Municipal service deficiencies mean residents must have coping strategies for the most everyday kinds of activities. For instance, African American residents built rudimentary wells and septic tanks in the 1960s, which enabled population growth. In 1970, 460 people were living in Springville. In the mid-1980s, residents complained that their wells were contaminated by sand from local mining operations and also smelled terrible, likely because of the nearby wastewater treatment plant. Such infrastructural deficiencies led to a dire situation, as Springville’s population experienced massive displacement. By 2000, there were only 252 residents.  

In the early 2000s, FEMA designated the community as a floodplain area. Since then, Dallas County has strictly enforced floodplain regulations, which require residents to build a levee or elevate houses at their own cost or relocate or demolish their homes with a county reimbursement of $350. The result: 150 properties were sold and 149 homes were destroyed. The floodplain designation also brought citations of residents who attempted to upgrade or repair their homes, thus ensuring future deterioration of the housing stock. While Dallas County does not provide municipal services, members of its sheriff department frequently patrol the community and cite residents for efforts to improve their lots. Floodplain designation has had negative ramifications beyond housing costs. Dallas County resolved that water and sewage infrastructure in Springville was impractical and financially infeasible. Insofar as other communities in the floodplain area have that infrastructure, it seems clear that the county’s choice not to provide infrastructure is discriminatory and rooted in post-slavery racial segregation. These pressures further depleted Springville’s population. In 2010, 88 people resided there as a result of well contamination and floodplain regulations. Since that time, despite the efforts of multiple news outlets, research teams, nonprofits, local environmental organizations, and activists, the community has continued to struggle without gaining any significant infrastructural improvements.  

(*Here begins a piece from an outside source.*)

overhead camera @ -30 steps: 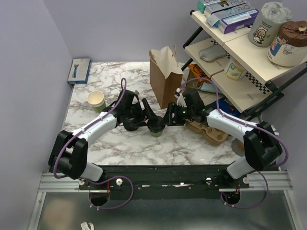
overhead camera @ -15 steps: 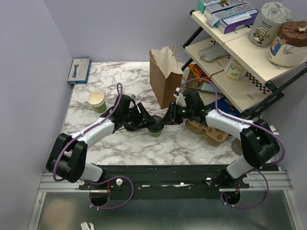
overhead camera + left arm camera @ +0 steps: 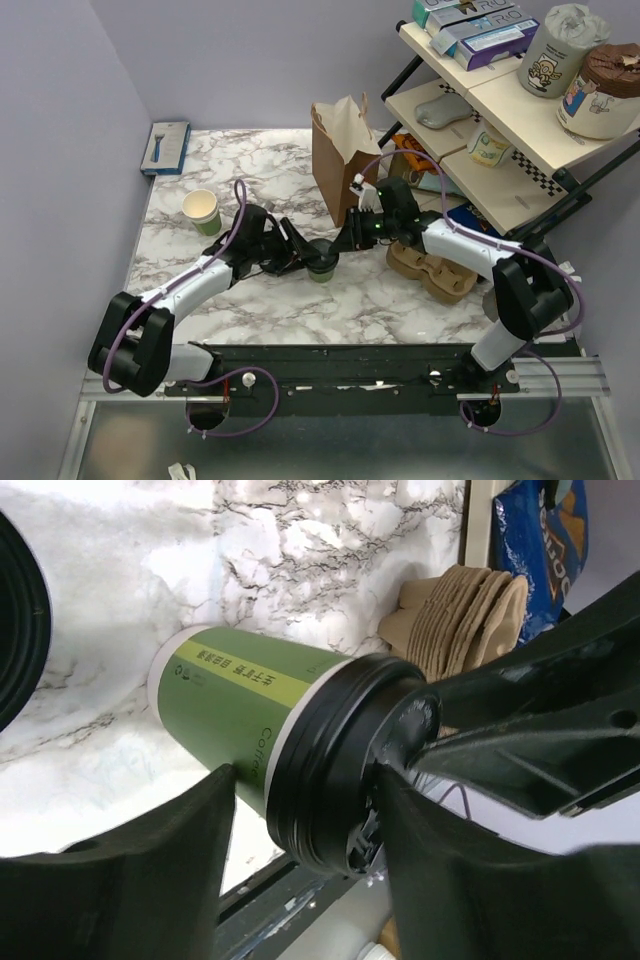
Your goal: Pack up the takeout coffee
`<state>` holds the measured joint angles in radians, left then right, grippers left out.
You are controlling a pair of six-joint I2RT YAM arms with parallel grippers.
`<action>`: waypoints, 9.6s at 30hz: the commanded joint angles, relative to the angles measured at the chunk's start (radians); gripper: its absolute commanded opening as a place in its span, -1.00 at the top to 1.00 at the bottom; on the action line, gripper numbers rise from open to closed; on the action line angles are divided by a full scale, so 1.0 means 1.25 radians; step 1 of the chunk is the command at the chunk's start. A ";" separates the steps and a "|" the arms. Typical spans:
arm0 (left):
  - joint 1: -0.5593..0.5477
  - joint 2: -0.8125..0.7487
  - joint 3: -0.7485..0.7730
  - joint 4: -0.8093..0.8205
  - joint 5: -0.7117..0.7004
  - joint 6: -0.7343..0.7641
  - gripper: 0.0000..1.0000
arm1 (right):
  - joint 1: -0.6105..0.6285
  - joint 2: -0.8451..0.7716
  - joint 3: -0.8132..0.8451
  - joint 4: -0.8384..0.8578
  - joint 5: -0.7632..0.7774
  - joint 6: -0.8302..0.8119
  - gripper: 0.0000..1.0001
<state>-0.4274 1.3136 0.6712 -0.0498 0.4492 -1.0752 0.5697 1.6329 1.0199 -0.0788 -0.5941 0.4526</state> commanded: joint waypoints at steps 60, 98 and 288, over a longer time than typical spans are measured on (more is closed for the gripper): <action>0.070 0.148 0.058 0.023 0.123 0.040 -0.07 | 0.024 0.116 0.036 -0.017 0.024 0.199 0.61; 0.047 0.136 0.083 -0.092 0.040 0.082 -0.24 | 0.001 0.173 0.055 -0.111 0.224 0.038 -0.06; -0.014 0.272 0.138 0.080 0.047 0.034 0.28 | -0.091 0.083 0.022 -0.043 0.051 0.172 0.09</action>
<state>-0.4084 1.6257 0.7677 0.3775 0.5858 -1.2022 0.4335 1.6844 1.0443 -0.0715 -0.5102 0.7013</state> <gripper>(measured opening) 0.367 0.542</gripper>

Over the last two decades, however, Springville has grown. Low-income people from Latin America and US-born white, Latinx, and Black residents have moved to there, attracted by its low land values. Our field research indicates that as of 2024 Springville has 132 residents, a 50% increase since 2010. Unfortunately, residents continue to face precarious living conditions and safety risks tied to absence of essential services and selective enforcement of floodplain regulations, both impeding their ability to improve their living conditions. As the data reported here show, most residents live in precarious forms of housing and lack piped water, sewers, trash pickup, paved roads, and internet access. 

  1. We use this alias to protect the identities of residents.